Work instructions
Copy out each line of the material in which the word "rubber" appears.

Recorded information
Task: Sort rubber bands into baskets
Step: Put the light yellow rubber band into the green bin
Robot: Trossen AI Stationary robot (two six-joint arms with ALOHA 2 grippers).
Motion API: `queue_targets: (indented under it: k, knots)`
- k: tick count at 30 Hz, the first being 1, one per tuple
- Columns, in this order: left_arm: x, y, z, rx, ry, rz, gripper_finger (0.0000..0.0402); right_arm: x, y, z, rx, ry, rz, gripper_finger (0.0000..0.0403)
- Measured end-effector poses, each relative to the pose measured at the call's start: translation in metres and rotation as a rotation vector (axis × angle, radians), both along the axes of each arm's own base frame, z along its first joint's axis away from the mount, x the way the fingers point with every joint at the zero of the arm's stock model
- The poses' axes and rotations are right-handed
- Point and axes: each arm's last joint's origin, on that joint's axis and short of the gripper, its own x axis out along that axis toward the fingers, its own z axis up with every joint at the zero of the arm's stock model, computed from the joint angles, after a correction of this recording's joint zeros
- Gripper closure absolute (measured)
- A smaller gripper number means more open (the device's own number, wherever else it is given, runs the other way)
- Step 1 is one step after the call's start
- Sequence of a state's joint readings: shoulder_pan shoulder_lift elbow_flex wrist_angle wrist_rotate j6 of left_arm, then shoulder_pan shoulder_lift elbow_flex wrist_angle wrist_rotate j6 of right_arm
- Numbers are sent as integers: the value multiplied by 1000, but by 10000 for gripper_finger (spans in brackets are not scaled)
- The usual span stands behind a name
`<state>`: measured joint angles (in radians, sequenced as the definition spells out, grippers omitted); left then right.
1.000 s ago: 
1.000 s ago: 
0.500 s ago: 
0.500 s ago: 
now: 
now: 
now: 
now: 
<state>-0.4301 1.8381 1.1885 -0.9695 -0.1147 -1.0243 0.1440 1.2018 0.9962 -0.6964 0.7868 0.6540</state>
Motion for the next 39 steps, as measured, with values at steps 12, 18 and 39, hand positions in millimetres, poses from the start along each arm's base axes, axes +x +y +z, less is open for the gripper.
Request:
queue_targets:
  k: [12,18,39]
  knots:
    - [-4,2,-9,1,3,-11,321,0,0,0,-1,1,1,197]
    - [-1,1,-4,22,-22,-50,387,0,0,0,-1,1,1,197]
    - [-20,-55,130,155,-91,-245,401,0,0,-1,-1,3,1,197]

Exercise output
Task: Sort rubber bands into baskets
Step: Put the light yellow rubber band into the green bin

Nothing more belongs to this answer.